◆ WHAT THE EXERCISE ASKS: What appears from the line containing "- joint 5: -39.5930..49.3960" to the end of the listing below should be copied exactly, with no other lines.

***** THE INPUT *****

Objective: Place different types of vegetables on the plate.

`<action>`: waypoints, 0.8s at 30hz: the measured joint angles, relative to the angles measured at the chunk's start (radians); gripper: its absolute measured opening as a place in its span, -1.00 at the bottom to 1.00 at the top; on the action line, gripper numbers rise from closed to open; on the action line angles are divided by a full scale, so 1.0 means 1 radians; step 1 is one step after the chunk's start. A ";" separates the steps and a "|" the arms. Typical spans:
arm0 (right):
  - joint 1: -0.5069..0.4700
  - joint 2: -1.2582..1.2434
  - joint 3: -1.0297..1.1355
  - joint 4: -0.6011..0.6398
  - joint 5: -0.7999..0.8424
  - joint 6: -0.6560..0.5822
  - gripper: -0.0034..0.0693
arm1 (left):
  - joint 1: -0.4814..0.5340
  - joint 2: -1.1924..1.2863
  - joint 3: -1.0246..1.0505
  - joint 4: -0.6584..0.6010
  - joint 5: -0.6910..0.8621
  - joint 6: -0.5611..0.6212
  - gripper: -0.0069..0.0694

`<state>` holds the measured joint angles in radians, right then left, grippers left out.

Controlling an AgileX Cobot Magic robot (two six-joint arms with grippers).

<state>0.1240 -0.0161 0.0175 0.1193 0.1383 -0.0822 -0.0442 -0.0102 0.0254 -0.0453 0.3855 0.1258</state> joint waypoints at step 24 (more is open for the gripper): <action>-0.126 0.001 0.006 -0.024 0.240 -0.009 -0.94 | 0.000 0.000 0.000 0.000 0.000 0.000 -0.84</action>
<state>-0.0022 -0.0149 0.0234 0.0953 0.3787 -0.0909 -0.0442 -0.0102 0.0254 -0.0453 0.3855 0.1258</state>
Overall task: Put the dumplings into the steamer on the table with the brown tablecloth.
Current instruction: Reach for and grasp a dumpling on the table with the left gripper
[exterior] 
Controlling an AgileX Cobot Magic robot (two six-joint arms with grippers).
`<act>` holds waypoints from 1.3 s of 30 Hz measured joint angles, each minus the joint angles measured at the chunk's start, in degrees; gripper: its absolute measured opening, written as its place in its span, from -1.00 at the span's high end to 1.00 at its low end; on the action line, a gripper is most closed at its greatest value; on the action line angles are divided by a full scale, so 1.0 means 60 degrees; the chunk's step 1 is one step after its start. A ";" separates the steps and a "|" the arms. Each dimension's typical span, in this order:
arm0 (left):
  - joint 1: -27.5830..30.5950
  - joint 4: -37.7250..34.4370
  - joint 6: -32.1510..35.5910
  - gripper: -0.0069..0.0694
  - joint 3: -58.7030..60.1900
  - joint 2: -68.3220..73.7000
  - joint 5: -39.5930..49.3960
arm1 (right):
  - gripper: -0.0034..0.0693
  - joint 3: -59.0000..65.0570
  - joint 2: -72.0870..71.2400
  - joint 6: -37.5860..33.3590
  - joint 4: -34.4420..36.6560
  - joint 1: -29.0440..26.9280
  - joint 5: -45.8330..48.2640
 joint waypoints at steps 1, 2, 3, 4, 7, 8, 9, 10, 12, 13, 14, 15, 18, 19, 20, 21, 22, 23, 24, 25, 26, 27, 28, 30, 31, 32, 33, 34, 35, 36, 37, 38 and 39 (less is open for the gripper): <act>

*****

◆ EXERCISE SOLUTION:
  - joint 5: -39.5930..49.3960
arm1 (right):
  - gripper: -0.0034..0.0693
  - joint 3: -59.0000..65.0570
  - joint 2: -72.0870..71.2400
  - joint 6: -37.5860..33.3590
  - joint 4: -34.4420..36.6560
  - joint 1: -29.0440..26.9280
  - joint 5: -45.8330..48.2640
 joint waypoints at steps 1, 2, 3, 4, 7, 8, 9, 10, 12, 13, 14, 15, 18, 19, 20, 21, 22, 23, 24, 25, 26, 27, 28, 30, 31, 32, 33, 34, 35, 36, 37, 38 and 39 (less is open for the gripper): <act>

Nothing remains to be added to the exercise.